Cet été, la BBthèque continue de mettre en lumière des albums récents que vous pouvez vous procurer dans vos librairies indépendantes préférées ou en bibliothèque. Aujourd’hui, la BBthèque vous présente deux très beaux albums où la parole se libère au terme d’un périple parsemé de troubles :

Baisers polaires

Baisers polaires - Janik CoatAu début, il était un. Clotaire vivait seul, avec ses sensations, ses émotions, décrites au fil des pages (sobriété du langage, place aux images) : la neige, la nature, la lumière, le silence, la contemplation, le bain, la peinture, le sport, la cuisine, la solitude. Jusqu’à ce que survienne : la surprise ! La surprise d’une visite. La visite d’une semblable et autre à la fois : Nine. Panique au départ, mais la maison de Clotaire peut héberger une personne de plus, en la mettant à l’abri des intempéries.

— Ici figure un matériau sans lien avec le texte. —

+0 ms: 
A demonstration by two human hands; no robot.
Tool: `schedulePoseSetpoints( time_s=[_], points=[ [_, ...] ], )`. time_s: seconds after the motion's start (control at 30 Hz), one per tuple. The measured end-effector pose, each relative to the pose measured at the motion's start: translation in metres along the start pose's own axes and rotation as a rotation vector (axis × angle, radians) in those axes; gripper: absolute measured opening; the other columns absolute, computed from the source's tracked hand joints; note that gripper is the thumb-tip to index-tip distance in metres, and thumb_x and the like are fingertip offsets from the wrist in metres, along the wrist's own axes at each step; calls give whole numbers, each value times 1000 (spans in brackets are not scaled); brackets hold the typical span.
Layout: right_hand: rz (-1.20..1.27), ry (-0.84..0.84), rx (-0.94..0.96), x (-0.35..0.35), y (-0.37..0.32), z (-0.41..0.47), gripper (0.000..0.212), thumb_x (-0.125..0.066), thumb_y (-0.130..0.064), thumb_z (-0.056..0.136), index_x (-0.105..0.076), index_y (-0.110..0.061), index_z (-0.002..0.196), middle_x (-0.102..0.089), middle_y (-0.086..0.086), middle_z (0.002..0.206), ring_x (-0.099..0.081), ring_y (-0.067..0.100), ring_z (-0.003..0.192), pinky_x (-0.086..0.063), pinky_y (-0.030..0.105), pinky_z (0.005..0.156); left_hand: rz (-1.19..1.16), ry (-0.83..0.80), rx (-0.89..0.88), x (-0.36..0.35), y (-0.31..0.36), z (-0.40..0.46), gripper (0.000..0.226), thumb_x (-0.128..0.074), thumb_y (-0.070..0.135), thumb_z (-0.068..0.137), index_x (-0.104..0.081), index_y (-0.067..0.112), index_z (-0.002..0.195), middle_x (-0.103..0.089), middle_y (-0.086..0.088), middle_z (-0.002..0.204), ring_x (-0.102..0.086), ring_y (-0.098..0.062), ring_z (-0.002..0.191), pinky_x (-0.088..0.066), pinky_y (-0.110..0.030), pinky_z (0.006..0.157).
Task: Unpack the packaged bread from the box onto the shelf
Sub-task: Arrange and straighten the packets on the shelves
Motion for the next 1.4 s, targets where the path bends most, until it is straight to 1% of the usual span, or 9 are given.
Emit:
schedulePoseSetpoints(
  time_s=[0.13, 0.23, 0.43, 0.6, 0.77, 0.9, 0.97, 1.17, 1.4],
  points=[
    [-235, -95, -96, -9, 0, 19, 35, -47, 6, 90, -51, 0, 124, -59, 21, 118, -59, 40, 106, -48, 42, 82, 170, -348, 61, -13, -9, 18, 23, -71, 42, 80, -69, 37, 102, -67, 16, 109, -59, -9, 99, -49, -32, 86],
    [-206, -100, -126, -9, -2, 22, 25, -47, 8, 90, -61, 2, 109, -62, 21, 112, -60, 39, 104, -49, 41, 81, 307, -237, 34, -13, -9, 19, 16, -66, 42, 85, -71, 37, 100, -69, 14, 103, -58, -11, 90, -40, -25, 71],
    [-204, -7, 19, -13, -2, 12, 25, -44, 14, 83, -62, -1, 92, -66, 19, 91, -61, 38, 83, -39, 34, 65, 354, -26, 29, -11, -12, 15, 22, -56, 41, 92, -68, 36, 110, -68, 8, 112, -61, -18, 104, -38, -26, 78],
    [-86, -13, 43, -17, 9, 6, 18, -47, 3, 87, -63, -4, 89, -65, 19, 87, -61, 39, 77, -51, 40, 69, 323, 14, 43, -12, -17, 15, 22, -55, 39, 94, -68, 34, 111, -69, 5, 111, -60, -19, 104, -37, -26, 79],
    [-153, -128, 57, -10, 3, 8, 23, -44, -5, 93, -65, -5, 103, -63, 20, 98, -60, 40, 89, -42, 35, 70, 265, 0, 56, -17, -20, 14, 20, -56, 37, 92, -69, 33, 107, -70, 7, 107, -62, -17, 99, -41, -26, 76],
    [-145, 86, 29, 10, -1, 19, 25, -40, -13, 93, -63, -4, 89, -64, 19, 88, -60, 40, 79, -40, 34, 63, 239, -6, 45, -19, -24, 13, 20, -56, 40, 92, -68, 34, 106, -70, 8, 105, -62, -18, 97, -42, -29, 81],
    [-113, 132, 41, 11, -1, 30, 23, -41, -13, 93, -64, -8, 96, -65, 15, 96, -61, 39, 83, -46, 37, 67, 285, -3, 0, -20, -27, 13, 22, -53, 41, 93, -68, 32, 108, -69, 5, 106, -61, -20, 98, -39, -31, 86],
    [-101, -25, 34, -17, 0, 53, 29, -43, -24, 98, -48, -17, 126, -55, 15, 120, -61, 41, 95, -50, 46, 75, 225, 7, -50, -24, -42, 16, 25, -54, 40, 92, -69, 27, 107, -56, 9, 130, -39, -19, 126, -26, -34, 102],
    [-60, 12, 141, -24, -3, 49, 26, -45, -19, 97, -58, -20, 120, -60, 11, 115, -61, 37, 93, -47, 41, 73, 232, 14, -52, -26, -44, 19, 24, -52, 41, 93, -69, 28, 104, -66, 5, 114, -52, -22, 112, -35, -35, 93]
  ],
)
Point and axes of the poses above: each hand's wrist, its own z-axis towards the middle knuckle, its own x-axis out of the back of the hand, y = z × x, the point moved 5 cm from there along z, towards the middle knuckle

Les présentations, la découverte de l’autre, le malaise… Les émotions continuent d’émerger les unes après les autres, dans le cadre d’une rencontre qui va sceller une amitié puis un amour grandissant, tacite pour le moment. Le temps de la déclaration viendra dans un second temps, quand ce sera au tour de Clotaire d’aller vers Nine.

Un livre d’amour de 0 à 100 ans, dit joliment la quatrième de couverture ; formule très juste, tant ce livre est en or pour dire aux plus jeunes enfants l’amour dans toute sa richesse, dans tout ce qui l’anime, à travers un ancrage à la fois symbolique et quotidien.

Papa, écoute-moi !

Papa écoute moi - Gaya WisniewskiDans la famille blaireau, je demande le fils aîné, et les triplés qui sont ses cadets ; et aussi le père qui chaque année emmène sa tribu de garçons camper et pêcher. Ce fils aîné, Nil, a bien des soucis : en fait, il n’a aucune envie de camper et pêcher comme chaque année ; seulement, il n’arrive pas à l’exprimer.

Le contexte n’est guère favorable il est vrai : son père aime tellement camper et pêcher qu’il semble à dix mille lieues de pouvoir comprendre que son fils aîné… non ; les triplés sont plus jeunes et s’amusent comme des fous dans cet environnement dans lequel il ne se reconnaît pas.

La complicité n’est pas au rendez-vous, contrairement l’inattention et l’irritation… Ce qui conduit à bien des dégâts. Jusqu’à ce que vienne le moment de mettre les choses à plat et de trouver le courage de dire pour l’un, d’écouter pour l’autre, ce qui ne va pas.

L’histoire, illustrée avec douceur et délicatesse comme une série de tableaux peints à l’aquarelle, raconte, du point de vue de cet enfant, comme… il peut être à la fois difficile et important de s’exprimer et d’affirmer son point de vue ; comme… il est utile de trouver sa place au sein d’une communauté, y compris familiale ; comme… on apprend de ses erreurs pour mieux se connaître et grandir. Un livre pour les enfants comme pour les parents, dont voici quelques extraits.

Bonnes lectures !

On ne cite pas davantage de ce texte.